The jagged wave form of the encoder signal was diagnosed to the plastic filament used to print the encoder wheel. It was opaque to visible light but the infrared light used by the optical encoder could penetrate enough to trigger false transitions. Reprinting the encoder wheel with a different plastic resulted in clean encoder square wave form confirmed under an oscilloscope.
The planetary gear updated with the encoder is unfortunately correlated with a new problem: the automatic PID tuning algorithm in Ion Studio stopped working. Whenever the tune button was pressed, a few motor movements would occur in the first half second or so, then the software freezes up. Status LED on Roboclaw stopped blinking, confirming that communication between the software and the control board broke down. The motor continued spinning according to the last instruction it received. Terminating Ion Studio was not enough to release the serial port and Windows had to be rebooted. A reset of the Roboclaw back to factory configuration did not change this behavior, nor did switching to another Windows machine with Ion Studio.
An Ion Motion Control forum post implied a faulty encoder could cause this problem, but the encoder looks good to us under the oscilloscope. With little other information to diagnose with, we had to fall back to manual tuning of the PID control loop. This is a common task in building motion control systems, with scholastic research on how to obtain the best values. But with some basic understanding of PID control it’s possible to manually get close enough to proceed with the project.
A challenge of tuning PID systems comes from the fact the values have no standardized units. A good proportional (P) gain might be 6.0 in one PID system and another system would want 400. Ion Motion Control documentation for Roboclaw didn’t seem to have any guidelines on the number range we should expect to use, just that each value in the API is represented by a 32-bit integer.
The default values on a freshly reset Roboclaw is zero, which is obviously not going to work. Lacking any guidance, we started with setting proportional gain (P) to one and left the rest at zero. This took several seconds to start turning the wheel. Setting P to ten, then 100, increased the response rate. At 1000, we saw oscillation of the motor as it raced too far ahead, then backtracked too far, then forward too far again. This is a symptom of P set too high, so this gives us a starting range of somewhere in the hundreds.
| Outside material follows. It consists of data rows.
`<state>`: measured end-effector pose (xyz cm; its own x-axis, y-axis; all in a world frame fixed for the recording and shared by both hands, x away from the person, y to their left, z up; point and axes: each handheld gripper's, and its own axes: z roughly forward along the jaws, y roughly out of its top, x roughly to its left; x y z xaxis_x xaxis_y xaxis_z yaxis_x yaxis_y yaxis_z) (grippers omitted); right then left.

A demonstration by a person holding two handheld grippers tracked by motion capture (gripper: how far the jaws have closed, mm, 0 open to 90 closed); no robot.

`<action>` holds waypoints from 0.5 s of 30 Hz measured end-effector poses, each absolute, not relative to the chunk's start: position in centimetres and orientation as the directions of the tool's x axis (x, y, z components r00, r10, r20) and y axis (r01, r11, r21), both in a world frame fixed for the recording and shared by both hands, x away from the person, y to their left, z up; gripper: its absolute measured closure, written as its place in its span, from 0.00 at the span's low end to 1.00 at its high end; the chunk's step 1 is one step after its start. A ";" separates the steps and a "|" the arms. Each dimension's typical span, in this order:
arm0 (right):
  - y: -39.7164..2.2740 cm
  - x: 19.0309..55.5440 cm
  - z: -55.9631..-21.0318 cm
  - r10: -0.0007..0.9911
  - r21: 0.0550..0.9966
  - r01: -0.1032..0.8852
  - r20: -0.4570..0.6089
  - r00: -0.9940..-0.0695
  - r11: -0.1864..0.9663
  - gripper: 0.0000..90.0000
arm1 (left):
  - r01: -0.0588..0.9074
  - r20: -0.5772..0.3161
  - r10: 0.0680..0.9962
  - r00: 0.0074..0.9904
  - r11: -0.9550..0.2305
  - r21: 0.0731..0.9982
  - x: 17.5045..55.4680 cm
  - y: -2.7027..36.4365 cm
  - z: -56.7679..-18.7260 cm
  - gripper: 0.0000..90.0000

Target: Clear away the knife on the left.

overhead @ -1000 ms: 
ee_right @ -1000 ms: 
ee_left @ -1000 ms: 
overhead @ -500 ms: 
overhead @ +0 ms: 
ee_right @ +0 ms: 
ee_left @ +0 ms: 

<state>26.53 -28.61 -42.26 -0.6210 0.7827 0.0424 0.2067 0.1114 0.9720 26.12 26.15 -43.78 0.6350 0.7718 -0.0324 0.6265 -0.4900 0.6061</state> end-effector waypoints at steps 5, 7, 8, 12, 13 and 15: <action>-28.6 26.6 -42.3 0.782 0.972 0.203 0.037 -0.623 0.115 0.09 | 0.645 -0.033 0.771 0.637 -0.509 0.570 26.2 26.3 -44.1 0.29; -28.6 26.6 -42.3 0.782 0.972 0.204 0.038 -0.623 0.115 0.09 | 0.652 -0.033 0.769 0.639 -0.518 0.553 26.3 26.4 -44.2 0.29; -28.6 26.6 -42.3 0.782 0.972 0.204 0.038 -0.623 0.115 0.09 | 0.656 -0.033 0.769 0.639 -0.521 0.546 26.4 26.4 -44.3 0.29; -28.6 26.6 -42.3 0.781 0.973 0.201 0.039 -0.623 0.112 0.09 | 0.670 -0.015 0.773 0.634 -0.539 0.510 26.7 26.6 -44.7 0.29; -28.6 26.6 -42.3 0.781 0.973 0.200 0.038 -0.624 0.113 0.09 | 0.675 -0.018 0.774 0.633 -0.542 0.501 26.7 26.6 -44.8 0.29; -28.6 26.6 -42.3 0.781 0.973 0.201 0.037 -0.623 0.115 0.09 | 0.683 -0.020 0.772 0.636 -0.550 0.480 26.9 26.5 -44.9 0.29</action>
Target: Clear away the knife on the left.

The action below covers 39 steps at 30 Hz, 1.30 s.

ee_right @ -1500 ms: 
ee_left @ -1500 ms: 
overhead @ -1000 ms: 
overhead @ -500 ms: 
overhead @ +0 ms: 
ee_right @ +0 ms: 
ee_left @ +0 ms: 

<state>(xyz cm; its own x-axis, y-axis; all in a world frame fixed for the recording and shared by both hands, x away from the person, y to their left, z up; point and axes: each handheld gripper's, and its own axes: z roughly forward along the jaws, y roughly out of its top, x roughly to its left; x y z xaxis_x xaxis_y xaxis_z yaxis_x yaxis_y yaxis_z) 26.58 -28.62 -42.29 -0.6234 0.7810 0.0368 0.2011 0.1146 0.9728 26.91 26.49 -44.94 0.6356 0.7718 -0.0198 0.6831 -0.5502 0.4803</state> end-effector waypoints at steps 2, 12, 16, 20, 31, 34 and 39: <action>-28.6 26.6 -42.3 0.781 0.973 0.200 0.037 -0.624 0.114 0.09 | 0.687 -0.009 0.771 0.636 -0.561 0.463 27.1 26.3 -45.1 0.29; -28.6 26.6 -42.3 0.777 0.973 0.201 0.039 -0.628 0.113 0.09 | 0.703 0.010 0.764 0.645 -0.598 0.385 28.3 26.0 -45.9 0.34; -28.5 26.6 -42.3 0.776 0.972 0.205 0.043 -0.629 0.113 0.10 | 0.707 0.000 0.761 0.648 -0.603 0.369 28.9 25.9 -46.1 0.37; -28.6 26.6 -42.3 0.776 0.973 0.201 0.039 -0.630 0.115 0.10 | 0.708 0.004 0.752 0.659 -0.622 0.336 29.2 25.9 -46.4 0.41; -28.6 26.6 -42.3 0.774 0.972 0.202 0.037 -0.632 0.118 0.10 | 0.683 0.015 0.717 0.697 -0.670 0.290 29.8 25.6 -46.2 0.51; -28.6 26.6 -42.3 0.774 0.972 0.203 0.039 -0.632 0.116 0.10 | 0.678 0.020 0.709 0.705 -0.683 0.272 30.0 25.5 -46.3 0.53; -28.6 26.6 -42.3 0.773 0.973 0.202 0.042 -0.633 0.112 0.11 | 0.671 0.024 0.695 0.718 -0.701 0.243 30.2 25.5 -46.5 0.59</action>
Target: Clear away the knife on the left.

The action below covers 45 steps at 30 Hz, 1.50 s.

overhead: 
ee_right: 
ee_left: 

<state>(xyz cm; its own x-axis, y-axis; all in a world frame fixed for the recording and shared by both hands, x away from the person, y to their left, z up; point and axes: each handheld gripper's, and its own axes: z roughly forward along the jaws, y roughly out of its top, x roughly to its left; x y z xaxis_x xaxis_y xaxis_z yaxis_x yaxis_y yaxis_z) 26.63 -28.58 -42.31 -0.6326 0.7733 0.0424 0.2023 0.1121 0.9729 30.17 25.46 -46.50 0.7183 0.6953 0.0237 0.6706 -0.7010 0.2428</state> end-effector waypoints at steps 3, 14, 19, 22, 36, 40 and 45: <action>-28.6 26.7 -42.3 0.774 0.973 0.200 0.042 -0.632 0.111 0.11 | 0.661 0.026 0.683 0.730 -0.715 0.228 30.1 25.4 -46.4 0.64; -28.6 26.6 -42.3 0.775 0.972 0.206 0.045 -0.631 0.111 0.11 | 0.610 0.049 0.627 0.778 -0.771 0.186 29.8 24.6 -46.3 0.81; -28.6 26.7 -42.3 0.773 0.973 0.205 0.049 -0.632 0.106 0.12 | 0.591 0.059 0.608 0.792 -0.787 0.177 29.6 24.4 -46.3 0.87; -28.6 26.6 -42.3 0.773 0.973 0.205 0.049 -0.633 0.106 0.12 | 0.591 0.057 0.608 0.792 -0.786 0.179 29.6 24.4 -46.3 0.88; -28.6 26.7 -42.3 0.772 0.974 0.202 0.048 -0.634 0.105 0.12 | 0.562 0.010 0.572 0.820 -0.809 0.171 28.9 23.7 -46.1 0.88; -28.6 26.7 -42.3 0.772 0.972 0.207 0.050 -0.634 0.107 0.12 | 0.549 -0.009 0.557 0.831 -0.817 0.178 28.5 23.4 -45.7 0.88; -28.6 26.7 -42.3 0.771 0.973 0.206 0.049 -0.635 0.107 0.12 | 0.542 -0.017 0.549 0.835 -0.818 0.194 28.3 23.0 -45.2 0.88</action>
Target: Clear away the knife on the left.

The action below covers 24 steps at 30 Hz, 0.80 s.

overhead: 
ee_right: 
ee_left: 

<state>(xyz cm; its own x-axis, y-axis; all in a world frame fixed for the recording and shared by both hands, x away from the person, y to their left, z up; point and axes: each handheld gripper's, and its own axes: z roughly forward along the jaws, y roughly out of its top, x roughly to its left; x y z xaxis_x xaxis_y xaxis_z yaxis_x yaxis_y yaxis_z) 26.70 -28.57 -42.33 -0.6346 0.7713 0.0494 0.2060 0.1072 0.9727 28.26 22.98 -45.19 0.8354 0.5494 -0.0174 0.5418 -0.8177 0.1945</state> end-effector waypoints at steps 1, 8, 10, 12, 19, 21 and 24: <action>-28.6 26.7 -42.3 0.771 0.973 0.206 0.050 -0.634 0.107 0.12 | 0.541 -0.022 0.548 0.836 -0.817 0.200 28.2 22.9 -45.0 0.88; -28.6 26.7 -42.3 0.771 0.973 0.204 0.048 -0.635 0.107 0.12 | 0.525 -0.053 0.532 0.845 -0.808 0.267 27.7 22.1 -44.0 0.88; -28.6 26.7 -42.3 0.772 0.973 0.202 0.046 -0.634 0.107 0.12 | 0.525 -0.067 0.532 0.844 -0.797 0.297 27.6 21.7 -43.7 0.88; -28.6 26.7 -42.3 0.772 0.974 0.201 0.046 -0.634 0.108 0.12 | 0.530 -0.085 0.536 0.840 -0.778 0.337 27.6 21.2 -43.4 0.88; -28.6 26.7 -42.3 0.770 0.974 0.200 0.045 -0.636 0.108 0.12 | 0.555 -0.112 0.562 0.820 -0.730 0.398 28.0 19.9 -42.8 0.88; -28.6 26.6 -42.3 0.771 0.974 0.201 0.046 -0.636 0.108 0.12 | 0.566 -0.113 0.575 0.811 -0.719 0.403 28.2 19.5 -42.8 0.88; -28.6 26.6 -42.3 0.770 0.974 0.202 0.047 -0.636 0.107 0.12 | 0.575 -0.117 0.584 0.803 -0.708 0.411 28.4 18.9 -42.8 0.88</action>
The freshly 3D-printed planetary gears added an unforeseen challenge. They have yet to wear in to each other and still have some rough spots. Combined with a tight fit (by design, to minimize backlash) this translated to high stiction requiring more power sent to the motor before it would start turning. At the moment, the wheel is spinning in open air and required little power to keep turning once it started. The large difference between startup power vs. runtime power translated to a tendency to overshoot on startup. This behavior is visually similar to a too-large P value and hard to tease them apart when tuning manually.
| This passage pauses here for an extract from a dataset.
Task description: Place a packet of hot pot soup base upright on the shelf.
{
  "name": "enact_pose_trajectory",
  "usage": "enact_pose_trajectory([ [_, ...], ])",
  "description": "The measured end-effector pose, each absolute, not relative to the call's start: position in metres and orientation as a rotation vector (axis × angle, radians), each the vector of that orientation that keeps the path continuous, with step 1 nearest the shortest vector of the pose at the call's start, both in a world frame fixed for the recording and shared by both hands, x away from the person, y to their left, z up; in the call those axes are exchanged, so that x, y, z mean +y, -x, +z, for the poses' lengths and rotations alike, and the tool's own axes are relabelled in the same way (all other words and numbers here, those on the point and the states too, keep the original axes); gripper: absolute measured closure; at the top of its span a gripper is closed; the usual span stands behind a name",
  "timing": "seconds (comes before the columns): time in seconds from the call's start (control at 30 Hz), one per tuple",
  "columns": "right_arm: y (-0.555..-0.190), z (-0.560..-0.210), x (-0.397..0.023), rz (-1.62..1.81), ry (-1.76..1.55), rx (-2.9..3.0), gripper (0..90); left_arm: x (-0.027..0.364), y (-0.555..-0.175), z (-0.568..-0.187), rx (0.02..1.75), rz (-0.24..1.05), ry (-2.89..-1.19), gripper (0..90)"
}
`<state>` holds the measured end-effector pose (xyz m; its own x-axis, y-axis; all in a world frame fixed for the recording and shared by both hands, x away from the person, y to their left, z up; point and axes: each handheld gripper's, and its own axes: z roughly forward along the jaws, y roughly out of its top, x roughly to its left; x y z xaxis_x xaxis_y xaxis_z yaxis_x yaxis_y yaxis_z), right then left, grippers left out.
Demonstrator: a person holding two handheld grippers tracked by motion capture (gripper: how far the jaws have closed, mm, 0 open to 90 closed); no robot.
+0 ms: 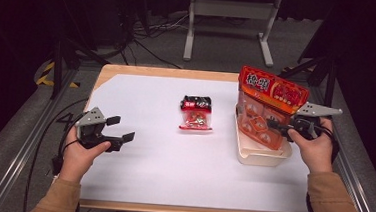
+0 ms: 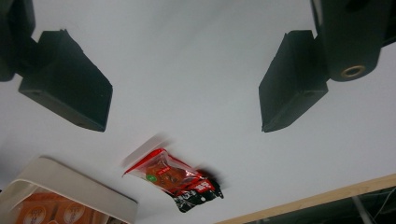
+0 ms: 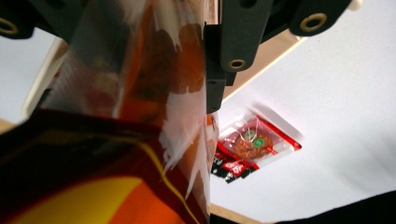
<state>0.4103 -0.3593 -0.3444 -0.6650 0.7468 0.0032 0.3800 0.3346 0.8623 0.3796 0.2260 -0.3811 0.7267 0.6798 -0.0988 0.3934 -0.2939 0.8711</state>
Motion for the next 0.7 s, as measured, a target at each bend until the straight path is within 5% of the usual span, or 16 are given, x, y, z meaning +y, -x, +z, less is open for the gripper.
enact_pose_trajectory([
  [0.7,-0.414,-0.358,-0.364,1.263,-1.130,2.149,67.8,0.221,-0.383,-0.384,0.818,0.340,-1.933,18.5],
])
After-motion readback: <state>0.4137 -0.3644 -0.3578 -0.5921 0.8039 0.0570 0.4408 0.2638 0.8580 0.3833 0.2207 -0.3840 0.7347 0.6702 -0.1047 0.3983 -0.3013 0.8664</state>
A well-tuned PID control system could handle this properly, but we’re not there yet. In the short term, the plan is to put these wheels on a test chassis so we could see how it works as actual propulsion. Also, installing the wheel on a chassis (and putting a workload on it) would increase the power needed to keep the wheel turning. Narrowing the difference between startup power and runtime power will hopefully help make fine-tuning the control loop easier.